Attention? Help? Peace from from whatever turmoil is haunting him?

OK - so the plan was once I'd the less-than-pleasant administrative stuff out of the way today, I was going to post some images from the recent weekend. Surfing, wine and some new friends. You know - fun stuff. But that'll come.

While digging through the paper-war I call my office, I heard a male screaming and yelling outside. Not necessarily an unusual thing in this neck of the woods, I left him to it and tried to concentrate on unravelling the Sanskrit-ian mystery that makes Excel spreadsheets operate. Not having any luck, I tracked out into the kitchen to make a cuppa - to find that the carry on outside was, well, still carrying on.

We've got a Wesley Mission in our neighbourhood, and as I said, it's not unusual to have vocal examples of how eclectic and varied our area can be, carried out underneath the kitchen window. At volume. But this time, the source of the noise was a middle aged male, ranting away to himself. I watched him for a while and as he tired of his yelled one-man dialogue, he fell his knees in the gutter, suddenly crying. The street once again was quiet. I don't think it was the first time in his life that this man was being ignored.

What to do? Well, I reached for my camera - I felt this could provide a photographic opportunity of interest. And it did - while sobbing and mumbling to himself he reached into a pocket and withdrew a stick of chalk. Carefully, thoughtfully and painfully eloquently he left six words inscribed on the road, temporary, until the next rainfall or passing street sweeper.

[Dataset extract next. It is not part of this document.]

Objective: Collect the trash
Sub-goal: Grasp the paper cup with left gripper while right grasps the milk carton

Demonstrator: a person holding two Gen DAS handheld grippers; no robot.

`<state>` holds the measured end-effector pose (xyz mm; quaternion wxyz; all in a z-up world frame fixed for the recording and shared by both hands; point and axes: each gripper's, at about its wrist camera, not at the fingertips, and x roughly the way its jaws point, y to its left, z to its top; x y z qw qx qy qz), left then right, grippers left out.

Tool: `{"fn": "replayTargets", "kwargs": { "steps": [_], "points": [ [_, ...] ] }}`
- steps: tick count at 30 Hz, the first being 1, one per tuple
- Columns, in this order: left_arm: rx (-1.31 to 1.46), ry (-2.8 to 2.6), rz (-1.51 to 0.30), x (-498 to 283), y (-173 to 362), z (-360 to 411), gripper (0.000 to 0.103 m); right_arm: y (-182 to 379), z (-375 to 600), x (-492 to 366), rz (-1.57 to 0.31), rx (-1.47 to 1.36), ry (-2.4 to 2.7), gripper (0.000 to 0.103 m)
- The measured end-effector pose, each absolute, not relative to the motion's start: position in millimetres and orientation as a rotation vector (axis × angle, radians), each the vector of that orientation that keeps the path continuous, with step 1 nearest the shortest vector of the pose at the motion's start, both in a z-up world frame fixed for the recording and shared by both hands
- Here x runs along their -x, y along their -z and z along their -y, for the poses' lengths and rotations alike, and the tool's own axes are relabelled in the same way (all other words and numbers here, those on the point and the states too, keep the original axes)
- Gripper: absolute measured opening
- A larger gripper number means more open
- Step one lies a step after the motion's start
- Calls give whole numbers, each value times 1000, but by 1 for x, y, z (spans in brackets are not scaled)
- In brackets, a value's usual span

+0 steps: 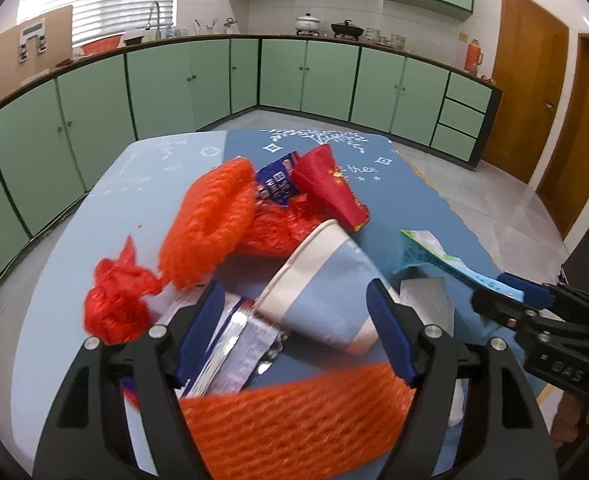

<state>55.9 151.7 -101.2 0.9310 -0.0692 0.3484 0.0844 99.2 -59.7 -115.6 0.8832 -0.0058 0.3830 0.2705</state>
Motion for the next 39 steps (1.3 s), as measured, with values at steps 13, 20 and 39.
{"fn": "replayTargets", "kwargs": {
  "steps": [13, 20, 39],
  "points": [
    [104, -95, -766, -84, 123, -143, 90, 116, 68, -105, -807, -4, -532, 48],
    [79, -90, -766, -90, 123, -145, 92, 116, 66, -106, -812, -3, -528, 48],
    [140, -2, -788, -90, 124, -162, 78, 116, 66, -107, -817, 1, -513, 48]
  ]
}}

Should I feel good about this image? I'd be lying if I said I don't feel like I've taken advantage of him and his misfortune on some level, but that niggling itch of conscience has just given rise to a wee idea - but you'll have to watch this space. Admittedly in the grander scheme of things, it's not quite on the scale of the late South African photojournalist Kevin Taylor, who captured this Pulitzer Award winning image at a refugee camp , and hopefully won't have the same effect on me.

To read more about Kevin Taylor, his work and that of his 'band of brothers' I would definitely recommend reading The Bang Bang Club: Snapshots from a Hidden War, by Greg Marinovich. Not a nice read, but an amazing one anyway.

And the six words?


Why don't you just kill me.

Tuesday, August 4, 2009

Enjoying the sun while he can...


The guy in the centre of the image is a local 'displaced person' - as far as I can tell, he doesn't have anywhere to live other than a homeless shelter round the corner from our apartment.
So it's no surprise that without the luxuries of heating, hot running water and oh I don't know, a roof, he makes the most of what he can get when he can get it.
The image was taken just as the sun was about to descend behind the city skyline, and the company I was with had just ventured into a nearby shop. The subject (too clinical? Guy? Bloke? Man?) - anyway - he spent maybe ten minutes that the girls were shopping picking up cigarette butts and rollie ends from the footpath and gutter, chasing the sun as it finished for the day.
I think he knows what he's doing isn't right, and there's a glimmer or of self-respect in there somewhere - it's that or he's right at the other end of the spectrum where he's the sole occupant of Planet ME. He doesn't look anyone in the eye, or acknowledge passers-by - he reaps enough tobacco from discarded butts, roll ups, and smokes - happy in his own mind that even if he has no roof, he has a cigarette to smoke.